Les culs-reptiles

Mahamat-Saleh Haroun

Les culs-reptiles

Mahamat-Saleh Haroun 

Gallimard, 2022

Au Tchad, les « culs-reptiles » sont les hommes marginalisés des quartiers populaires africains, qui comme les reptiles passent leur temps immobiles, allongés sur des nattes ou à jouer aux cartes, dans un état d’attente. Bourma Kabo fait partie de cette communauté de paresseux et il accepte le défi de participer à l’épreuve de natation des jeux Olympiques de Sydney. Les autorités sont convaincues que la victoire d’un africain en natation permettrait d’améliorer la situation économique du pays. Selon eux, la réussite d’un africain dans un sport autre que la course, susciterait l’intérêt de la communauté internationale et encouragerait le tourisme. Le plan semble pouvoir fonctionner sauf que Bourma Kabo ne sait pas nager et il est le seul à faire partie de l’équipe.
Le récit est librement inspiré de l’histoire de l’équato-guinéen Eric Mahamat-Saleh Haroun, devenu célèbre pour avoir terminé son 100 m nage libre en 1 min 52 s 72, le double du temps des autres concurrents. Le roman raconte l’amour, les rêves et les désillusions d’un homme qui cherche à échapper de sa condition de « cul-reptile », mais qui se trouve submergé par des intérêts qui le surpassent.

Né à Abéché en 1961, Mahamat-Saleh Haroun est un réalisateur et écrivain franco-tchadien. En 1982 il s’installe en France à Paris, où il commence une formation de cinéma, puis, à Bordeaux pour suivre des cours de journalisme. Il écrit pour des quotidiens régionaux français et en 1999 réalise son premier long-métrage « Bye Bye Africa » grâce auquel il remporte le prix du Meilleur Premier film au Festival de Venise.
En 2010 il reçoit le prix du jury au festival de Cannes et le prix Robert-Bresson au festival de Venise pour son long métrage « Un homme qui crie ». Le film met en scène l’histoire dramatique d’un homme et de son fils qui se retrouvent séparés à cause de la guerre civile au Tchad. Il retourne au festival de Cannes plusieurs fois : en 2013 avec son film « Gris », en 2016 pour son film de témoignages « Hissein Habré » et en 2021 où il présente « Lingui, les liens sacrés ».
Mahamat-Saleh Haroun est également reconnu dans le domaine littéraire. En 2017 il publie son premier roman « Djibril ou les ombres portées » et en 2023 son deuxième roman « Les Culs-Reptiles » remporte le Prix Jean-Cormier pour le meilleur livre francophone sur le sport. Le sujet de ses longs métrages et de ses livres est toujours lié au Tchad, son pays d’origine. Même lorsqu’il ne nomme pas directement son pays, il est possible de retrouver des références dans ses œuvres.
Entre 2017 et 2018 il est actif dans la politique Tchadienne en tant que ministre du développement touristique, de la culture et de l'artisanat, pendant lequel il a mis en place le mois du livre et de la lecture.
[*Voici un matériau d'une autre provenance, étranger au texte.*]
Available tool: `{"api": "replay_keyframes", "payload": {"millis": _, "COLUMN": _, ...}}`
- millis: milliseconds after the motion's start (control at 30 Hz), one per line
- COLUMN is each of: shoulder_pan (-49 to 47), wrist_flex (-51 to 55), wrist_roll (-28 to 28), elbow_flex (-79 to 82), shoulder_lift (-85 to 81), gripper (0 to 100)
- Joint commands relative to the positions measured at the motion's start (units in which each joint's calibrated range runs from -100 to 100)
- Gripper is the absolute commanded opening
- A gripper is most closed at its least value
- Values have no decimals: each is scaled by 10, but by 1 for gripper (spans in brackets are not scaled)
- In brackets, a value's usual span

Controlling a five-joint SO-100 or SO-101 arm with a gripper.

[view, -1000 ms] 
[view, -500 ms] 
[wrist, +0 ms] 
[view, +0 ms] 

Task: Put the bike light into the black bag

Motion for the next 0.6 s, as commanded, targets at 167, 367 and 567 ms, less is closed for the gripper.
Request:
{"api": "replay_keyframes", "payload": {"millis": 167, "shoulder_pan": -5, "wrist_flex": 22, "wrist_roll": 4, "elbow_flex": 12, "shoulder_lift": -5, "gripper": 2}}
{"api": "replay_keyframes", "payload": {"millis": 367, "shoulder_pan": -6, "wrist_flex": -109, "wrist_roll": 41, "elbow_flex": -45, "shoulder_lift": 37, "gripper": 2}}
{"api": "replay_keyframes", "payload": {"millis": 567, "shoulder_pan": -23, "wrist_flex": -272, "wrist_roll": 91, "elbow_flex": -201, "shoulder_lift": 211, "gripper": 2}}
Je suis le premier nageur de mon pays à disputer un cent mètres nage libre dans une compétition internationale. Je suis heureux de l’avoir fait, même si ce n’est pas dans les règles de l’art. Mon chrono de deux minutes et cinquante-sept secondes est mauvais, je le sais, mais l’esprit olympique, ce n’est pas que la compétition, c’est aussi participer. Et cette force, cet esprit que je transmets aux gens, c’est une façon de fabriquer de la mémoire, d’écrire une histoire, c’est peut-être cela qui me rend aujourd’hui célèbre.

Seul nageur du pays, qui plus est débutant, Bourma décrochera-t-il une médaille aux jeux Olympiques de Sydney ? La presse s’interroge. La question peut faire sourire tant sa naïveté est déconcertante. Mais pour les gens de la Fédération, il ne s’agit pas d’une rigolade. C’est sérieux, ils y croient dur comme fer.

Il ne sait pas que le monde entier ne parle que de lui, de sa performance certes piètre, mais ô combien mémorable. De la BBC à RFI, en passant par CNN et autres télévisions et radios africaines, son nom, Kabo, est désormais sur toutes les lèvres. Bourma est entré dans l’histoire de la natation par la petite porte, comme par effraction, et pourtant cela fait du bruit.

Nous avons choisi ce livre parce que…

Avec le sport en toile de fond et au travers de situations humoristiques et absurdes, l’écrivain délivre une critique politique et sociale de la réalité tchadienne et des autres pays d’Afrique. Selon l’auteur, en Afrique les populations se sentent coincées parmi les problèmes socioéconomiques et les nombreuses prises d’état et comme les culs-reptiles ils attendent une opportunité ou une improbable révolution.